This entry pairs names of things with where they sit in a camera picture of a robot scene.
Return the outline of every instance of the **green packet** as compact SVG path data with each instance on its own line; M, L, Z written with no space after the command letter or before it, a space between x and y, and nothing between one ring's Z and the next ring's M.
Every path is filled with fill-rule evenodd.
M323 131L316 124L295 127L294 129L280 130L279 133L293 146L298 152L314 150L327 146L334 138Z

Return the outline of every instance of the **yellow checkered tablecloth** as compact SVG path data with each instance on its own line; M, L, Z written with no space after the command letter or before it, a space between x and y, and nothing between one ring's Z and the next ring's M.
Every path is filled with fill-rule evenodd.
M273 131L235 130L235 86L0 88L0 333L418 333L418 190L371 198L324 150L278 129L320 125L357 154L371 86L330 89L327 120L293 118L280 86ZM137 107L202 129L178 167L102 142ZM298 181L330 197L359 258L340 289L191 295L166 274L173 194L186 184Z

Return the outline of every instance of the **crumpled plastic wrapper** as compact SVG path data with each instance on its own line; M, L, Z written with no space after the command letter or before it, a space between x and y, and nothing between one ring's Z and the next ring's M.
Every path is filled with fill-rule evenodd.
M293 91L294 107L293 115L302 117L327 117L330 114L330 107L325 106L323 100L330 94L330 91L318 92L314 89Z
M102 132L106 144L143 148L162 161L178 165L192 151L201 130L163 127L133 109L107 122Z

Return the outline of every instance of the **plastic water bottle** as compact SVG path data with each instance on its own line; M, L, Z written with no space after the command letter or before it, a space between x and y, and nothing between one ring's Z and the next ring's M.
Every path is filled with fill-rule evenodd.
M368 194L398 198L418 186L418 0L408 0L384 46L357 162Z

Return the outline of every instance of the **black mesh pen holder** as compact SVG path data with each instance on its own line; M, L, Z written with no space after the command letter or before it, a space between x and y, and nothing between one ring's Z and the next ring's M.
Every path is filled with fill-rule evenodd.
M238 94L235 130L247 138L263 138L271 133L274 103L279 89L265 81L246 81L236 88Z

◆ Work item
Retype every line of the material exactly as given.

◆ Result
This entry pairs names of things with where they sit in a camera picture of a robot scene.
Return the outline of every instance of the **green packet** as compact SVG path data with each instance on its own line; M, L, Z written with no space after the command letter or before it, a space between x and y, and nothing between one ring's Z and the next ring's M.
Every path is filled with fill-rule evenodd.
M323 131L316 124L295 127L294 129L280 130L279 133L293 146L298 152L314 150L327 146L334 138Z

Return the outline of every instance of the **yellow checkered tablecloth** as compact SVG path data with each instance on its own line; M, L, Z written with no space after the command letter or before it, a space between x and y, and nothing between one ring's Z and the next ring's M.
Every path is filled with fill-rule evenodd.
M273 131L235 130L235 86L0 88L0 333L418 333L418 190L371 198L324 150L278 129L320 125L357 154L371 86L330 89L327 120L293 118L280 86ZM137 107L202 129L178 167L102 142ZM298 181L330 197L359 258L340 289L191 295L166 274L173 194L186 184Z

Return the outline of every instance of the **crumpled plastic wrapper** as compact SVG path data with each instance on its own line; M, L, Z written with no space after the command letter or before it, a space between x and y, and nothing between one ring's Z and the next ring's M.
Every path is filled with fill-rule evenodd.
M293 91L294 107L293 115L302 117L327 117L330 114L330 107L325 106L323 100L330 94L330 91L318 92L314 89Z
M102 132L106 144L143 148L162 161L178 165L192 151L201 130L163 127L133 109L107 122Z

Return the outline of every instance of the **plastic water bottle** as compact SVG path data with each instance on its own line; M, L, Z written with no space after the command letter or before it, a space between x and y, and nothing between one ring's Z and the next ring's M.
Every path is filled with fill-rule evenodd.
M368 194L398 198L418 186L418 0L408 0L384 46L357 162Z

Return the outline of every instance of the **black mesh pen holder** as compact SVG path data with each instance on its own line; M, L, Z written with no space after the command letter or before it, a space between x and y, and nothing between one ring's Z and the next ring's M.
Every path is filled with fill-rule evenodd.
M238 94L235 130L247 138L263 138L271 133L274 103L279 89L265 81L246 81L236 88Z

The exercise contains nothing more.